A team of clinician-scientists and scientists, led by the National Cancer Centre Singapore (NCCS) and A*STAR’s Genome Institute of Singapore (GIS) together with collaborators in Europe and South Korea, used single cell techniques to uncover a central dichotomy for colorectal cancer cells, leading to a proposed update of the classification system for the disease. These findings, published in Nature Genetics on 30 June 2022, have implications for drug development and treatment approaches in colorectal cancer.
In Singapore and worldwide, colorectal cancer is one of the most common cancers and the second-leading cause of cancer death. As it is a heterogeneous disease with substantial biological and clinical differences amongst patients, treating colorectal cancer and prescribing individualized treatment for patients directed by the biology of their disease is a challenge. In 2015, clinicians and scientists classified colorectal cancer based on genes expressed by the tumor (transcriptomics) leading to the 2015 international consensus molecular subtype (CMS1-4) classification, that is to date, the most robust and widely used transcriptomic system. However, the CMS classification relied on transcriptomic analysis of the entire tumor which meant that the individual differences from cancer cells and other stromal cells (e.g. immune, fibroblast & blood vessel cells) were obscured and could not be distinguished.

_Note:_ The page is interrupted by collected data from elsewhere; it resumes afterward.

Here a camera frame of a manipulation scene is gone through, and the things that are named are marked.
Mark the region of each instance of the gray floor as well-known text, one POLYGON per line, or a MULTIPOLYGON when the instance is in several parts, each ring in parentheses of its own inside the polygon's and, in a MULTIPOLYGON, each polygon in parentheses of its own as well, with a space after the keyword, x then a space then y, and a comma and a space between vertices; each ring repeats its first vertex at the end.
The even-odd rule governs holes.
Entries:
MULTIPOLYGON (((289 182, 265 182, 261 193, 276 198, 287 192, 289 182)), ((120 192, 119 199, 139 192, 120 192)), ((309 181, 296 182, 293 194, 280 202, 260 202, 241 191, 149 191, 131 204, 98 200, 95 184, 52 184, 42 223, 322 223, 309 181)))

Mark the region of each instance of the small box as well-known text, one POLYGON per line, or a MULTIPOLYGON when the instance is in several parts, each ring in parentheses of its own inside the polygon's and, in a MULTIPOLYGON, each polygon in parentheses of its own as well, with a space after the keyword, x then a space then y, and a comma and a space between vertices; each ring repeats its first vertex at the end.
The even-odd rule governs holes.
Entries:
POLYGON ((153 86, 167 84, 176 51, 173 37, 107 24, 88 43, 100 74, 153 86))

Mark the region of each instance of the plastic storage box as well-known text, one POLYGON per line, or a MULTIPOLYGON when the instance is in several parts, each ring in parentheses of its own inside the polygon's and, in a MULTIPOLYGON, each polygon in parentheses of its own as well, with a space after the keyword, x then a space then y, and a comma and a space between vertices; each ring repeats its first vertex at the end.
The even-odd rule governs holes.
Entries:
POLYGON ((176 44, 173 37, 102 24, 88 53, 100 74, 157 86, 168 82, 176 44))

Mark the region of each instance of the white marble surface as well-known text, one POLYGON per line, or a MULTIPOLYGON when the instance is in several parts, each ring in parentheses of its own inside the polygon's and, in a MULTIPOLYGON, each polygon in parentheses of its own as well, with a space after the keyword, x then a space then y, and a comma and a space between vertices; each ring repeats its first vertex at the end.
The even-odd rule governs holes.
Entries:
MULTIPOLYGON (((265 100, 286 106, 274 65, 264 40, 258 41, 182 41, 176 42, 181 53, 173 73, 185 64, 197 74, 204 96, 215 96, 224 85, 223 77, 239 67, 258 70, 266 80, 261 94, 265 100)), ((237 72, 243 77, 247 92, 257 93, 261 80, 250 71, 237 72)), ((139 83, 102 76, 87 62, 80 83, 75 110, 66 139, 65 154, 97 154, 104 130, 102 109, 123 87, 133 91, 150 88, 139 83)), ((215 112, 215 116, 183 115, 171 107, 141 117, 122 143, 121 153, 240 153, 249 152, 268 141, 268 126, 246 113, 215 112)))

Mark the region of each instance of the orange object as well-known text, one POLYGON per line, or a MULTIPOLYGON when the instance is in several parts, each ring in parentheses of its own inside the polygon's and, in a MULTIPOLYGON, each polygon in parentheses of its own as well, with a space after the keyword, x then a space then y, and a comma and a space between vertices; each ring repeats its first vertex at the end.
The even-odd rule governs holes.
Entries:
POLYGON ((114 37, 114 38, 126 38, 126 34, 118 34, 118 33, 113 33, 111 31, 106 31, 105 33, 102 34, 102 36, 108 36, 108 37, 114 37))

“The current classification systems for colorectal cancer do not adequately highlight the molecular underpinnings of the disease,” said co-senior author Professor Shyam Prabhakar, Associate Director of Spatial and Single Cell Systems at GIS. “Our team examined the malignant (epithelial) cell subtypes and defined their properties to understand their interactions with other cells using single cell profiling, so that we could accurately describe the heterogeneity of colorectal cancer.”

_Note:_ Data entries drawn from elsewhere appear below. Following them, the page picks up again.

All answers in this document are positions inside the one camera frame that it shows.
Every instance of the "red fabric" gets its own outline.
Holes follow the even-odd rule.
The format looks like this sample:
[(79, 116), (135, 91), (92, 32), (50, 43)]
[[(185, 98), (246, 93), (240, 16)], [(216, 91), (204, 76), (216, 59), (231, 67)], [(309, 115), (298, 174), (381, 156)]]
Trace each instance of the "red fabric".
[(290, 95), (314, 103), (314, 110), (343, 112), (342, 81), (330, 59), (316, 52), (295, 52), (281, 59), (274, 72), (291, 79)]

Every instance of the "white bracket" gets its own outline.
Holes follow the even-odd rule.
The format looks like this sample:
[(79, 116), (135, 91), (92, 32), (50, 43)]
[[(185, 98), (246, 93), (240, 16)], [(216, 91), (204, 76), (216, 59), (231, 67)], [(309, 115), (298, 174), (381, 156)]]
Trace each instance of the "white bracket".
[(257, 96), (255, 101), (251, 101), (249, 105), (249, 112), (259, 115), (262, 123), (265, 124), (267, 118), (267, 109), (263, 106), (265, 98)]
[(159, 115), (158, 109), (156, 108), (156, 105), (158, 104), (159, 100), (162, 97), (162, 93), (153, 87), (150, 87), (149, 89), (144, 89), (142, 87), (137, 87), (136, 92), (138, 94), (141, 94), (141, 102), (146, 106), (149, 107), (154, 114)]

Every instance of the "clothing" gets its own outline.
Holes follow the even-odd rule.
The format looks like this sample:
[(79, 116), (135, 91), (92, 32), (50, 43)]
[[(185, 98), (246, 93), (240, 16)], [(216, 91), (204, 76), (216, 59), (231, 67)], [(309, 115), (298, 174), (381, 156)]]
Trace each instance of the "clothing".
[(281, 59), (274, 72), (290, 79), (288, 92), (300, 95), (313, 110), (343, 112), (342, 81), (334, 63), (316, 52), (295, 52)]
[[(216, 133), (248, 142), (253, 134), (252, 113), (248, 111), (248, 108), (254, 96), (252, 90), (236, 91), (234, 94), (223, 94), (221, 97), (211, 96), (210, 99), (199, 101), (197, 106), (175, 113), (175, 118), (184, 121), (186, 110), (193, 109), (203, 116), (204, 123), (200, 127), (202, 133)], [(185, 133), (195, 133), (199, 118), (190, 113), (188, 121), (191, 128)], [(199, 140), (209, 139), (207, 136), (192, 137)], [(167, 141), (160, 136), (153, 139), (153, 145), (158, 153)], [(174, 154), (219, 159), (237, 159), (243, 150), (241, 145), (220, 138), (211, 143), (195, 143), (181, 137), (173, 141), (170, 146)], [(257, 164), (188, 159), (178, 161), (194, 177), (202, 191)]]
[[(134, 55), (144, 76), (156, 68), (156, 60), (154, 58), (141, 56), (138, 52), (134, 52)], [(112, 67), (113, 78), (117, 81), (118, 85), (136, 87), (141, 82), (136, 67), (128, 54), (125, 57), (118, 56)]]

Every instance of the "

The NCCS and GIS-led research team analyzed 373,000 single cells from 141 tumor samples collected from 63 colorectal cancer patients in Singapore, Belgium and South Korea. Using single-cell and bulk transcriptomics, the team found that the malignant cells belong to two major epithelial subtypes, that they have termed intrinsic-consensus molecular subtypes (iCMS), consisting of iCMS2 and iCMS3, uncovering a central dichotomy that cut across previous classifications of colorectal cancer. Each subtype is characterized by distinct molecular signaling cascades and patterns of DNA duplications or deletions, mutations in key genes, RNA abundance patterns and gene regulatory networks.
Colorectal cancer is widely classified by two systems, microsatellite instable (MSI-H) and microsatellite stable (MSS) colorectal cancer. Colorectal cancer with MSI-H is considered to be very responsive to immunotherapy while MSS cancers are refractory to immunotherapy. Drug development and clinical trials are ongoing to address this pressing unmet need of finding immunotherapies that can work to treat MSS colorectal cancers. However, these trials currently classify MSS colorectal cancer as one group.
The research team found that one-third of MSS tumors were iCMS3 subtype and had cancer cells much more similar to MSI cancers rather than other MSS cancers. Understanding the similarities between MSI-H cancers and iCMS3 MSS cancers could lead to an identification of components that can be exploited to adapt and modify immunotherapy regimens, that might work best in these patients with biology similar to MSI-H cancers. Conversely, understanding the distinct biology of iCMS2 MSS cancers could allow targeted drug development focused on this group of colorectal cancer. Furthermore, the CMS4 group of colorectal cancers, known to have the highest tendency to metastasize, was evenly divided into the iCMS2 and iCMS3 subtypes. Between these two groups, CMS4 cancers with iCMS3 epithelial cells were found to have the worst prognosis.
Based on their findings the research team proposed a refinement of the CMS classification known as “IMF”, which groups colorectal cancer into five groups based on their epithelial status, microsatellite status and the presence of fibrosis. The proposed IMF classification provides new insight into colorectal cancer and its origin, evolution and response to therapies. Further pre-clinical and clinical studies into the biology of the five groups could inform prevention, diagnosis and therapy.
“Currently, clinical trials focus on using immunotherapy combinations to treat microsatellite stable colorectal cancers as one group, not accounting for differences amongst microsatellite stable colorectal cancers. Our study changes the understanding of the diversity of colorectal cancer by showing that there are fundamentally different biological subsets with distinct epithelial characteristics, microsatellite status and interactions with fibrosis. This could help purposefully strategize drug development efforts to effectively target these different subsets of colorectal cancer,” said co-senior author Associate Professor Iain Tan, Senior Consultant and Director of Research, Division of Medical Oncology, NCCS.